A New Hampshire LLC should have an operating agreement because a company cannot act for itself. In order to operate, LLCs require real humans (and other entities) to carry out company operations.
New Hampshire’s LLC Statutes cover the groundwork for operating agreements, but they don’t explicitly state you must have an one. However, you will need an operating agreement to maintain your LLC. Here’s why:
1. Your operating agreement proves you own your LLC.
When filing your New Hampshire Certificate of Formation, you don’t have to include the names of any members of your LLC. While this is great for maintaining privacy, it doesn’t help you show proof of ownership. This is where your operating agreement comes into play.
Because your operating agreement includes the names of all members, you can use it to show that you own your business. This is necessary for important tasks like opening a bank account and renting office space—both banks and landlords will ask to see proof of ownership.
2. An operating agreement can help reinforce your limited liability status.
To benefit from limited liability status, business owners must show that their LLC is its own legal entity separate from its members. One way to do this is to open a separate bank account for your LLC. Another way is to create (and follow) an operating agreement.
3. An operating agreement can help head off misunderstandings.
Misunderstandings are probably inevitable in any business. But with an operating agreement to establish agreed-upon rules and procedures for your LLC, you can help prevent minor issues from developing into major problems.
4. An operating agreement can override New Hampshire’s default laws.

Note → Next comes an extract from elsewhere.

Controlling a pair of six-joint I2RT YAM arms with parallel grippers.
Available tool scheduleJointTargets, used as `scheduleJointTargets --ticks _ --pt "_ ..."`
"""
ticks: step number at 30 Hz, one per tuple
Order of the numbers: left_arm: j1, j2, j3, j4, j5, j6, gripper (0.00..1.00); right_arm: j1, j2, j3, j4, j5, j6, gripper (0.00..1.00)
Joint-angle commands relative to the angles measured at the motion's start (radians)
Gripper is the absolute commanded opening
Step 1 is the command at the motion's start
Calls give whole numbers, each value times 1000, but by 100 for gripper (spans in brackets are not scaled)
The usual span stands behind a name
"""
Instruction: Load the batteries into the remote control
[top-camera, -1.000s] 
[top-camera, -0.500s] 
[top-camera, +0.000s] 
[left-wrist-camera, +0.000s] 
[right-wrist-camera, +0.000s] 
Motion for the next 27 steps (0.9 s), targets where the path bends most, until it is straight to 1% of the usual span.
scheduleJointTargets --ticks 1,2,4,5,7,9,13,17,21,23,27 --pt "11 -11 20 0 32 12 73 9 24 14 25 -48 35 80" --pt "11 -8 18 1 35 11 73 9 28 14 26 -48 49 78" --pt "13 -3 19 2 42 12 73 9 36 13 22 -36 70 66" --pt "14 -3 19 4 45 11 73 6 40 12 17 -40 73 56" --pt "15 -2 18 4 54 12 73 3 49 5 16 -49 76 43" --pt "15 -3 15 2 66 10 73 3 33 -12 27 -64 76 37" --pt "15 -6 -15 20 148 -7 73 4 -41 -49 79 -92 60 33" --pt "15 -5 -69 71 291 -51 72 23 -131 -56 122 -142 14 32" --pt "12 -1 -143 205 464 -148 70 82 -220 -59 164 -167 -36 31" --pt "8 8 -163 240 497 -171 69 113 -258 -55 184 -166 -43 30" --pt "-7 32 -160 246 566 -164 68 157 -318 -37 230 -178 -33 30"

If you don’t have an operating agreement, your LLC will automatically be governed by New Hampshire’s LLC statutes. The problem is that those default laws might not fit your company. By writing your own operating agreement, you ensure that you’re able to run your LLC in a way that suits your business.
New Hampshire Case Law
We asked our lawyers for an example of how an operating agreement can make or break your LLC. Here’s what they said.*
“Consider the case of McDonough v McDonough, where a dispute among the members (who were all brothers) led to litigation where one member sought to force the dissolution of the LLC over the objections of the other two members. To the credit of the one member, the LLC’s Articles of Organization did state a date certain for dissolution. The Supreme Court of New Hampshire, however, pointed to the statutes and the operating agreement as providing options to the LLC members to ignore the termination date listed in the Articles and to continue the LLC’s operations.

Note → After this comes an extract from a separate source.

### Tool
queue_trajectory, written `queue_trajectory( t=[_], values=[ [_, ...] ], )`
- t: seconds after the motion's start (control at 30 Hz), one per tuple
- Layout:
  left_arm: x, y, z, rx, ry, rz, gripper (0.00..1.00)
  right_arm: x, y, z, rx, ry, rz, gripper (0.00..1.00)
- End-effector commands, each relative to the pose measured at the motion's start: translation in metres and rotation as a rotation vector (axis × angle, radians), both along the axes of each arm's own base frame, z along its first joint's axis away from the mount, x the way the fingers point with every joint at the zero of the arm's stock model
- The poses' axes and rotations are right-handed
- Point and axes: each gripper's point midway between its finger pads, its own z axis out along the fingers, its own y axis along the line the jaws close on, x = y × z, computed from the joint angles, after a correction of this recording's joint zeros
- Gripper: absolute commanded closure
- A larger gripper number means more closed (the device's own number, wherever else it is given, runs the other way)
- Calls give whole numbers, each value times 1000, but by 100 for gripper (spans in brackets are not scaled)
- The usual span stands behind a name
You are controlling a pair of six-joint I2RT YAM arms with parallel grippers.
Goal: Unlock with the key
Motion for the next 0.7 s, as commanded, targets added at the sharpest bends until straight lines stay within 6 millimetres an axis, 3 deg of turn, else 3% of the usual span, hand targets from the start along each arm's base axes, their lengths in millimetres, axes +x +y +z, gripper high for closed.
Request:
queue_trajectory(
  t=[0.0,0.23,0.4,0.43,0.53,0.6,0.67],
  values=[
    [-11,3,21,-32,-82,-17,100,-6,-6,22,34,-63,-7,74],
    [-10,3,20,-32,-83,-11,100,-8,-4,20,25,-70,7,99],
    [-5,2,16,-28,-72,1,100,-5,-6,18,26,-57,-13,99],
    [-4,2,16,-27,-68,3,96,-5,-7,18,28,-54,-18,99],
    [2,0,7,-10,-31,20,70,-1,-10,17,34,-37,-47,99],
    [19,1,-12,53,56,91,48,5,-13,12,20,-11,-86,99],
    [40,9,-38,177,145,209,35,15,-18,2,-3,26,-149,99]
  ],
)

“The McDonough case is an excellent example of why it is important to adopt and maintain an operating agreement. Had the members failed to do so, the courts would have likely ordered dissolution of the company over the objections of a majority of the LLC members. For these reasons (and more), a reasonably prudent business owner would (and should) adopt and maintain an operating agreement.”
What is included in a New Hampshire operating agreement?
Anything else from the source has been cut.